**Aim of the task:** Beginning with the first line of the entries below, quote each line until you reach and include the line with "41: (145, 171, 0.54)".

**Extracted data entries:**
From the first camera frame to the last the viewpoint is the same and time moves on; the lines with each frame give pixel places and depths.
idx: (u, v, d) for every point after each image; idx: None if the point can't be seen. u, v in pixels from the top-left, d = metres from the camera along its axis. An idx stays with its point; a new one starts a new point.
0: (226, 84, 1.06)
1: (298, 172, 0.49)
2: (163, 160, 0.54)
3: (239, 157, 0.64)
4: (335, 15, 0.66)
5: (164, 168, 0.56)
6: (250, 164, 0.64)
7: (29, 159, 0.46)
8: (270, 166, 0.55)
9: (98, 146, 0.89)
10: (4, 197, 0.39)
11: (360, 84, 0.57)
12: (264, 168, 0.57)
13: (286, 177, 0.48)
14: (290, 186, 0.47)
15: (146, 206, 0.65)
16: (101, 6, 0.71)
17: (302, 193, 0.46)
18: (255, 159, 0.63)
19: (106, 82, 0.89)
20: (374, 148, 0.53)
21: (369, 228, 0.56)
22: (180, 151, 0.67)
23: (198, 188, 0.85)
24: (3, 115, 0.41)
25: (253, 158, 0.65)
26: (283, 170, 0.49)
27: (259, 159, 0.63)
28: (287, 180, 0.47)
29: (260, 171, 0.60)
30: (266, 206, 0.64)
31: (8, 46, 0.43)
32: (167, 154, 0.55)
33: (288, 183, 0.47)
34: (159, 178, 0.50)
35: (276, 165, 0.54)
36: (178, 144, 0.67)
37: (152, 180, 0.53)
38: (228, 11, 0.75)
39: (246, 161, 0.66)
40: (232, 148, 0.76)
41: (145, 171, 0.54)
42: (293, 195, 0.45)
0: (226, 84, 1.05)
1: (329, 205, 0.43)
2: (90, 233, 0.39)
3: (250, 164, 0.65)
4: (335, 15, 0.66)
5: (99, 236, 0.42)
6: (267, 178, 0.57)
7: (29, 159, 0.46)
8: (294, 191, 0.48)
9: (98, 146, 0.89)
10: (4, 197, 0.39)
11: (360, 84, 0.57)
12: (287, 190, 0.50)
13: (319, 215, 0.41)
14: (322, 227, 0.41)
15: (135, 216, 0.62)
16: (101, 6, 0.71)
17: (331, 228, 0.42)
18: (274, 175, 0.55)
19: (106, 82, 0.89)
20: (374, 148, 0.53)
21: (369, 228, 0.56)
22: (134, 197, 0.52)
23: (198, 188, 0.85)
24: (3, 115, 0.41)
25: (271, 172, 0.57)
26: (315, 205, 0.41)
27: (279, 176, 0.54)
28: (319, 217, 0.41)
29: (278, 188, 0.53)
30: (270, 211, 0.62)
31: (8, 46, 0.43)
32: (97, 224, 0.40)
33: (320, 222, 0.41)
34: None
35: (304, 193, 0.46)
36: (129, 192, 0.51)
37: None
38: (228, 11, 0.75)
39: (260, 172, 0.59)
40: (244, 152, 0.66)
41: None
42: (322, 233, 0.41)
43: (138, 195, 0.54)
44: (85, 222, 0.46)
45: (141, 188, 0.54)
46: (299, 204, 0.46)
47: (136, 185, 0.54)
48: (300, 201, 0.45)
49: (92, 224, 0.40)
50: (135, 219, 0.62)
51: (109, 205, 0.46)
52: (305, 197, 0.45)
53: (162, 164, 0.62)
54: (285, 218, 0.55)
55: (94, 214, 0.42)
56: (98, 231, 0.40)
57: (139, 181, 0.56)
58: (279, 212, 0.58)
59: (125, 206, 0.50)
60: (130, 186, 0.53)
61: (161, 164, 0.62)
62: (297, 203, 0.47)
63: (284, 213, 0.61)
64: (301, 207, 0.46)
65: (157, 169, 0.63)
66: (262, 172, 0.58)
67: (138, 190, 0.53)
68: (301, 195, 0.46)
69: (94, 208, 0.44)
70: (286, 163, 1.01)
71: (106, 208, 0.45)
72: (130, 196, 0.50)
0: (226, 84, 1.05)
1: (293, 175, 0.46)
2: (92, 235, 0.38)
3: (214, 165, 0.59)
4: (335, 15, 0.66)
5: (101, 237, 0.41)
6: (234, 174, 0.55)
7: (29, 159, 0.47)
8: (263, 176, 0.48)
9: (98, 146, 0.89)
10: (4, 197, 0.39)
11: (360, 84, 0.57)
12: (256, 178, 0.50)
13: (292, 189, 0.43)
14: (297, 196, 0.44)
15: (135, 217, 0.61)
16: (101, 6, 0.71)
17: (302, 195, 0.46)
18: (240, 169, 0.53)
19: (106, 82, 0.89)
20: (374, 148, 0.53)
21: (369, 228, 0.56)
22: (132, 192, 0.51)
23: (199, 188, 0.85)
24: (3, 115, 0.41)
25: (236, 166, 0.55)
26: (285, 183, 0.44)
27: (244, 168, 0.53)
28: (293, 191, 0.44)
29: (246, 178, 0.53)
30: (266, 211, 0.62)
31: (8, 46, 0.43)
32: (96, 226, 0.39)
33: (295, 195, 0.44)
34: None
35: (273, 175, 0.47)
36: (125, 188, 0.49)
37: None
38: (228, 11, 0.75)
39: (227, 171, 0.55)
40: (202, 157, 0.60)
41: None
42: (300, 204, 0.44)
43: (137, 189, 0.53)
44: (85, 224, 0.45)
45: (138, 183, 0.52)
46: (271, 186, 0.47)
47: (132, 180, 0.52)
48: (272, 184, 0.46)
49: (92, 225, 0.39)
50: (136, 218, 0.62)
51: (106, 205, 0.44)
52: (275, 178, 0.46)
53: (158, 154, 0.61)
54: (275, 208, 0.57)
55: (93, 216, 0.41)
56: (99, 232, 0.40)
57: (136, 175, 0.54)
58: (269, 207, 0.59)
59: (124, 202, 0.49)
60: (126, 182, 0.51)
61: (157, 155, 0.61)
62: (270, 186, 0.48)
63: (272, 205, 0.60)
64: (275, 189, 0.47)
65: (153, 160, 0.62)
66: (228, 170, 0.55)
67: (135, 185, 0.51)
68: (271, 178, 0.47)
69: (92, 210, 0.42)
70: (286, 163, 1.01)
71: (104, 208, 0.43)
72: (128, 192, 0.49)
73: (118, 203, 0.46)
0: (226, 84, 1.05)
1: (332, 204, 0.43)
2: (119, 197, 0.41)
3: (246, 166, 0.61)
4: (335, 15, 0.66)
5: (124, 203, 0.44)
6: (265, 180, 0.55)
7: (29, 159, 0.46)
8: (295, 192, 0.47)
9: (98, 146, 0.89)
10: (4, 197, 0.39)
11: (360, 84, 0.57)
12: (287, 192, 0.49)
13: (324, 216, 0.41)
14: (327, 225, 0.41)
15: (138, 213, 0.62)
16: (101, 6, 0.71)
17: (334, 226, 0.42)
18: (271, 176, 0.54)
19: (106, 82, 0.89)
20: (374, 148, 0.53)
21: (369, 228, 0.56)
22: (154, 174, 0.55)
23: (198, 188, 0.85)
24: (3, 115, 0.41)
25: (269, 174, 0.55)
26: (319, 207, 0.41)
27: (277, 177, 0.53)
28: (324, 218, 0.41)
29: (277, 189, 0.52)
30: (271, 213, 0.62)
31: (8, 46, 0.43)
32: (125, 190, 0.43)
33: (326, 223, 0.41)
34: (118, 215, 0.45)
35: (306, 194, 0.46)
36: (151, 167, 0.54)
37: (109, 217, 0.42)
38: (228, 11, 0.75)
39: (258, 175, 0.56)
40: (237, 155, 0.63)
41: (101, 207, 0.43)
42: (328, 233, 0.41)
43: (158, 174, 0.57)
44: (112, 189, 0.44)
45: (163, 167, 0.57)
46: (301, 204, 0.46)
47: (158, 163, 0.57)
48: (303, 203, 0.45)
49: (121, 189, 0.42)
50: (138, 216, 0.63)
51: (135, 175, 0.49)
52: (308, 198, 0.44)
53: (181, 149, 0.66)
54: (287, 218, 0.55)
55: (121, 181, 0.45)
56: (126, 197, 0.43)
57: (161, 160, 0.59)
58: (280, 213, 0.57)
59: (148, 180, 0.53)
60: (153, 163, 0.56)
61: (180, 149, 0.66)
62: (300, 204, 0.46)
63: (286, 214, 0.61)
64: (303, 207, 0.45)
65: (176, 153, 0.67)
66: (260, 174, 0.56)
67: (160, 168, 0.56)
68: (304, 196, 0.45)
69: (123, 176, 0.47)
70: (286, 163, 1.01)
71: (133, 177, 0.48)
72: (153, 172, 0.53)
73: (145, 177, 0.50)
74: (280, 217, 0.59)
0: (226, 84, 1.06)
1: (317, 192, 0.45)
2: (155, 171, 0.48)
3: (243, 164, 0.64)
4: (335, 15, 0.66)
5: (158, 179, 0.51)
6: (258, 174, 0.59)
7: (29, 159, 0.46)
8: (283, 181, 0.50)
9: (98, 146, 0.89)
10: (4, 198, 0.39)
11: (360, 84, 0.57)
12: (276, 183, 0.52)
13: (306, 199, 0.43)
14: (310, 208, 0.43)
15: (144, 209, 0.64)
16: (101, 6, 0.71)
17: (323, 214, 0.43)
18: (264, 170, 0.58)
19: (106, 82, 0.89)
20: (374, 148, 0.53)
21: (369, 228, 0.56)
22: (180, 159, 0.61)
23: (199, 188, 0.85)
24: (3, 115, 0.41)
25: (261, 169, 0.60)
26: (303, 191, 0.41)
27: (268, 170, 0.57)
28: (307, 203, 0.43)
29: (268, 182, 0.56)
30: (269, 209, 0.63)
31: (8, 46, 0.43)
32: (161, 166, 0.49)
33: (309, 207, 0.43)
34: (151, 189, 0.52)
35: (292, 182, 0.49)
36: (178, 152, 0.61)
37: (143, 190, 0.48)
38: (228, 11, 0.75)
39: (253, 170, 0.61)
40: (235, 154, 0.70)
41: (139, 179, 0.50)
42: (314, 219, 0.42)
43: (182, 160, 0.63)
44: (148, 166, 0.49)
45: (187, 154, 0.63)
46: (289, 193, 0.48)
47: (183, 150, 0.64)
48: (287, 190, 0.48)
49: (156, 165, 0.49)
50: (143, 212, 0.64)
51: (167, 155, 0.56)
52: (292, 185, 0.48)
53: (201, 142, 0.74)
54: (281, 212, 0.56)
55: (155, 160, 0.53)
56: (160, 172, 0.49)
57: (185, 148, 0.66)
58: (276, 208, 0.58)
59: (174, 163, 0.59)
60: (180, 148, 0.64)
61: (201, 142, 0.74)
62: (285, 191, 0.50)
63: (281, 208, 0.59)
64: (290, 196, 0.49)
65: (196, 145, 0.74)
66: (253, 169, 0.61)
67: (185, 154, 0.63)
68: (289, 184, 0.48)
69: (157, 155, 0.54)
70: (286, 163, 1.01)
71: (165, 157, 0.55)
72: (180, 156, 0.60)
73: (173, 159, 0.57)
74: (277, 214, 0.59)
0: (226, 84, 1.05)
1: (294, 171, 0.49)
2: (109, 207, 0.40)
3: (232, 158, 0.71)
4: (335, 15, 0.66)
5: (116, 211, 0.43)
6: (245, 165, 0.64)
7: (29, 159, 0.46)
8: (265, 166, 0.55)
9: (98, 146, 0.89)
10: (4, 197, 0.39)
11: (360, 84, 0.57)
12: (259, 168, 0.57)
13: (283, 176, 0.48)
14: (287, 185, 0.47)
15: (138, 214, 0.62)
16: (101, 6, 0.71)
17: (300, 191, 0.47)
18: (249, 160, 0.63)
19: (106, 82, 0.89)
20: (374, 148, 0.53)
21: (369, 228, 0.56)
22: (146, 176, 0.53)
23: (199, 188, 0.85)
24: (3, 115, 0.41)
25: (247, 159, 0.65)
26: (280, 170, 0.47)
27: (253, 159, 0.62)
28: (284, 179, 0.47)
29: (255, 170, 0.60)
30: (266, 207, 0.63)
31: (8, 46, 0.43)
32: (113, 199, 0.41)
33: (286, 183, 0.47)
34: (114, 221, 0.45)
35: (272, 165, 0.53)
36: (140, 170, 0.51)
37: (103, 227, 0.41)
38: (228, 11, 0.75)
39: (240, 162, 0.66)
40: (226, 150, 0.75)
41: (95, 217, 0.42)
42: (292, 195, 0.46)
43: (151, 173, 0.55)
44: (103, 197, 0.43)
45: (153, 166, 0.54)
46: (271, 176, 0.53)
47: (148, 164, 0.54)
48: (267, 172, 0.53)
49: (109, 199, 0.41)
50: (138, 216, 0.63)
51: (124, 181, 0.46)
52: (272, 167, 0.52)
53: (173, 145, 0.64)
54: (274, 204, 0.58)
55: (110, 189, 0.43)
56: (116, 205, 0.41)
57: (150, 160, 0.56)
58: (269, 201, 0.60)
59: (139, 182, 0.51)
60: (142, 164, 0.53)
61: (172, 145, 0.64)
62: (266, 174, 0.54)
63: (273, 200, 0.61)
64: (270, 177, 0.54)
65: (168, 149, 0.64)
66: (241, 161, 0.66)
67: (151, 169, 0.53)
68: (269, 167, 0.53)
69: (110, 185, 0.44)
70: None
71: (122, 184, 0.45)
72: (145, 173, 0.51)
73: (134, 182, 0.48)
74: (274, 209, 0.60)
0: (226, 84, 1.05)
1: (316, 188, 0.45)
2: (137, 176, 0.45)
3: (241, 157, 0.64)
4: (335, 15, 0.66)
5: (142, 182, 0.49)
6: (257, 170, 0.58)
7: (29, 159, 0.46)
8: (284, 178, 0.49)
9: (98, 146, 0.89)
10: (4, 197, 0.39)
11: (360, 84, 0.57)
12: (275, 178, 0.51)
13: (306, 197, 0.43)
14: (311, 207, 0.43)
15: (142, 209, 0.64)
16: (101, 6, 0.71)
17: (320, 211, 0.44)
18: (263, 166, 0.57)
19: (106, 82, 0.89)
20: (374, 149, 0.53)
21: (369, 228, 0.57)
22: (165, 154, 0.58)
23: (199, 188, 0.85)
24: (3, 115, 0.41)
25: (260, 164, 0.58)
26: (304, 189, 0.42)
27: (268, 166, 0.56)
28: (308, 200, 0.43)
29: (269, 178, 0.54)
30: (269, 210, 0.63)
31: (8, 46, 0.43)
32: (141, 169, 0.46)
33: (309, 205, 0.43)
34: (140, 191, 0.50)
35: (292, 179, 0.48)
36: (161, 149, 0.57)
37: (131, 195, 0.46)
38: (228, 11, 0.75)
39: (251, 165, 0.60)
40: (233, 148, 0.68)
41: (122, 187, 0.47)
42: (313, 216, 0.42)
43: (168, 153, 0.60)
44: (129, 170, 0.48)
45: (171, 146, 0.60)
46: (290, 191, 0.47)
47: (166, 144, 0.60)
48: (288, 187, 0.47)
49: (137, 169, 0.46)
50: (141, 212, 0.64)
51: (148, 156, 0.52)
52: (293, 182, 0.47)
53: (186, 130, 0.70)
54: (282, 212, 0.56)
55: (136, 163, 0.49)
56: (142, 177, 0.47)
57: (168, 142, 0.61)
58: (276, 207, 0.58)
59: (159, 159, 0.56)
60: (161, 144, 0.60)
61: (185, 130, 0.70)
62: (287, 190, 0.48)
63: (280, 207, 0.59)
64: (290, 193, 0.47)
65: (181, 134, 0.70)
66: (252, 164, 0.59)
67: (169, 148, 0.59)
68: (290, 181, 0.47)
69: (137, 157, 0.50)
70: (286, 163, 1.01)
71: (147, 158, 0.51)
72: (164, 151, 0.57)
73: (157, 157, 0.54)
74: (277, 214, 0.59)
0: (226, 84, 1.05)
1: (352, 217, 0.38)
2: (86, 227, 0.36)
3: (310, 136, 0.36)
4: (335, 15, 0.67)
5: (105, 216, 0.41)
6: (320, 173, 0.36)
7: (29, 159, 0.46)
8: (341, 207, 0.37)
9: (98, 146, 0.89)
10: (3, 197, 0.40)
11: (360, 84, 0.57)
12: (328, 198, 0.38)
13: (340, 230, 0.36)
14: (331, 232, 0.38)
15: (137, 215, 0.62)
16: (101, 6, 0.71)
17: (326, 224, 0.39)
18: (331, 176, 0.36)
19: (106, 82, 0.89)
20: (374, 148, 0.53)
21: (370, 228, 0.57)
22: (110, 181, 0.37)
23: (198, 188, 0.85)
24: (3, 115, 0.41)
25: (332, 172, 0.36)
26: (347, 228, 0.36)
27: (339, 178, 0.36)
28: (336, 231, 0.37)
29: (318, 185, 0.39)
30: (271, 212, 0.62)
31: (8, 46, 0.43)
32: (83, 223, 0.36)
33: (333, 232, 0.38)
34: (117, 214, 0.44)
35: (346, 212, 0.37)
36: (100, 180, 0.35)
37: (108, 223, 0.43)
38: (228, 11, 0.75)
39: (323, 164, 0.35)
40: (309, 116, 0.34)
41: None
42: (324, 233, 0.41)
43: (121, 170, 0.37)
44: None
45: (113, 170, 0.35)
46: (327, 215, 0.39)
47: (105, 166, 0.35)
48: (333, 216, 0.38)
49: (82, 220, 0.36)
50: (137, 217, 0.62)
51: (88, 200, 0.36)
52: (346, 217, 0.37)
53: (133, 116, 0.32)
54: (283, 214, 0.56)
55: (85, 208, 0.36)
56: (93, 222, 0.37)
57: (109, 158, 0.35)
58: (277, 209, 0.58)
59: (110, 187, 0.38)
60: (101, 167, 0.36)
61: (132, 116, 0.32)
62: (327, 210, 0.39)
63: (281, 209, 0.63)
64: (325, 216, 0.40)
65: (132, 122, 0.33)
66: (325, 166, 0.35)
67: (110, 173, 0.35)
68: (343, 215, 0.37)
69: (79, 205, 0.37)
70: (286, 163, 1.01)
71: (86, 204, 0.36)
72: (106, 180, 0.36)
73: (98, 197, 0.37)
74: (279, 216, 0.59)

**Solution to the problem:**
From the first camera frame to the last the viewpoint is the same and time moves on; the lines with each frame give pixel places and depths.
idx: (u, v, d) for every point after each image; idx: None if the point can't be seen. u, v in pixels from the top-left, d = metres from the camera along its axis. An idx stays with its point; a new one starts a new point.
0: (226, 84, 1.06)
1: (298, 172, 0.49)
2: (163, 160, 0.54)
3: (239, 157, 0.64)
4: (335, 15, 0.66)
5: (164, 168, 0.56)
6: (250, 164, 0.64)
7: (29, 159, 0.46)
8: (270, 166, 0.55)
9: (98, 146, 0.89)
10: (4, 197, 0.39)
11: (360, 84, 0.57)
12: (264, 168, 0.57)
13: (286, 177, 0.48)
14: (290, 186, 0.47)
15: (146, 206, 0.65)
16: (101, 6, 0.71)
17: (302, 193, 0.46)
18: (255, 159, 0.63)
19: (106, 82, 0.89)
20: (374, 148, 0.53)
21: (369, 228, 0.56)
22: (180, 151, 0.67)
23: (198, 188, 0.85)
24: (3, 115, 0.41)
25: (253, 158, 0.65)
26: (283, 170, 0.49)
27: (259, 159, 0.63)
28: (287, 180, 0.47)
29: (260, 171, 0.60)
30: (266, 206, 0.64)
31: (8, 46, 0.43)
32: (167, 154, 0.55)
33: (288, 183, 0.47)
34: (159, 178, 0.50)
35: (276, 165, 0.54)
36: (178, 144, 0.67)
37: (152, 180, 0.53)
38: (228, 11, 0.75)
39: (246, 161, 0.66)
40: (232, 148, 0.76)
41: (145, 171, 0.54)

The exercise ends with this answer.